Ransomware attacks on observed healthcare organizations are estimated to impact nearly five times more sensitive data than the global average. This represents an estimated 20% of a typical healthcare organization’s total sensitive data assets affected in each successful ransomware encryption event, compared to 6% for an average organization.

Virtualization really matters for healthcare and ransomware: 97% of all encrypted data in healthcare organizations tracked by Rubrik last year occurred within a virtualized architecture, compared to 83% across all industries.

Organizations are becoming more and more dependent on the cloud

In 2023, Rubrik found that cloud architecture stored 13% of an organization’s data, compared to 9% in 2022. In comparison, the on-premise share fell from 77% in 2022 to 70% in 2023. By External organizations experienced a cyberattack in 2023 Many were attacked across multiple aspects of their hybrid environment, with 67% of attacks affecting SaaS data, 66% the cloud, and 51% on-premises.

According to Rubrik Telemetry, the cloud poses an inherent risk based on security vulnerabilities and vulnerable sensitive data:

• Blind spot #1: 70% of all data in a typical cloud instance is object storage, which typically has far lower security coverage compared to other areas.
• Blind spot #2: 88% of all data in object storage is not verifiably machine-readable or covered by known security technologies and services.
• Blind spot #3: More than 25% of object storage data is subject to regulatory or legal requirements, such as: B. Protected Health Information (PHI) and Personally Identifiable Information (PII).

Ransomware continues to plague businesses

94% of IT and security leaders said their organization experienced a significant cyberattack in the past year, experiencing an average of 30 attacks during that period. A third of these victims suffered at least one ransomware attack.

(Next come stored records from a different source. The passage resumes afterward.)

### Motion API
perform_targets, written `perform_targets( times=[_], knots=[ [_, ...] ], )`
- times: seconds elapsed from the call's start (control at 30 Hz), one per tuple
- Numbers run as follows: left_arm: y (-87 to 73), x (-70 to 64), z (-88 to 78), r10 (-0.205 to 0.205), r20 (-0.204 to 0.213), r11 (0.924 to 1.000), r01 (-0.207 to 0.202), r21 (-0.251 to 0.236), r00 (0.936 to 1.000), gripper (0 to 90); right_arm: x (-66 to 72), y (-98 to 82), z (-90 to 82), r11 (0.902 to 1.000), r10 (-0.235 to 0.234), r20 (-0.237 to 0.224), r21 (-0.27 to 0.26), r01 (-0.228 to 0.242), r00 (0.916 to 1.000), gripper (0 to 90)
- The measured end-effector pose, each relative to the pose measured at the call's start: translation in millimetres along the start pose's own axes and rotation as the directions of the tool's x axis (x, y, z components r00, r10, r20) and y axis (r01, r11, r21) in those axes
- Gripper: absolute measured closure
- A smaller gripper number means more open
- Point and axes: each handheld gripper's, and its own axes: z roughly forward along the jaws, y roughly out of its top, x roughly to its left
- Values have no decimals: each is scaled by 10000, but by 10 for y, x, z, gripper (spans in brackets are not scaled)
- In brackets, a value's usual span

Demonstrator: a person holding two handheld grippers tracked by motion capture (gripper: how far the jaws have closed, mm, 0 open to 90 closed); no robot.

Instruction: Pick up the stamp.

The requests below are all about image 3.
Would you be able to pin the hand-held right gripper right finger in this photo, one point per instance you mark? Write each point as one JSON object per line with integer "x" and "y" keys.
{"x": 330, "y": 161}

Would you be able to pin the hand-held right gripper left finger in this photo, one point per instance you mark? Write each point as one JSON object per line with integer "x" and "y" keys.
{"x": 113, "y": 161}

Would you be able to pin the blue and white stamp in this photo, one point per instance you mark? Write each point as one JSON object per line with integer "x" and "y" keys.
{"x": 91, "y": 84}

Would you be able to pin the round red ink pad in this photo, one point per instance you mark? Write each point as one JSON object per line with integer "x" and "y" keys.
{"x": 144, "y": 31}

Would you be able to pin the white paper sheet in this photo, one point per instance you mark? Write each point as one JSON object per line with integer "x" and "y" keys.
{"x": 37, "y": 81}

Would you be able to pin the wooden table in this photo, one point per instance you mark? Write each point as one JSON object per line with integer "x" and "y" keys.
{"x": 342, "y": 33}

93% of external organizations that suffered a ransomware attack reported paying a ransom demand, with 58% of these payments motivated primarily by threats to expose stolen data. 96% of senior IT and security leaders reported changes in their emotional and/or psychological state as a direct result of a cyberattack, with 38% worried about job security.

Leadership changes following cyberattacks are increasing, with 44% of companies reporting major staffing changes – up from 36% in 2022

The Rubrik Zero Labs report, “The State of Data Security: Measuring the Risk to Your Data,” was commissioned by Rubrik and conducted by Wakefield Research among 1,625 IT and security decision makers at organizations with 500 or more employees. About half of the respondents were CIOs and CISOs and half were VPs and directors of IT and security. The research was conducted between January 18 and 30, 2024 in the United States, United Kingdom, France, Germany, Italy, Netherlands, Japan, Australia, Singapore and India.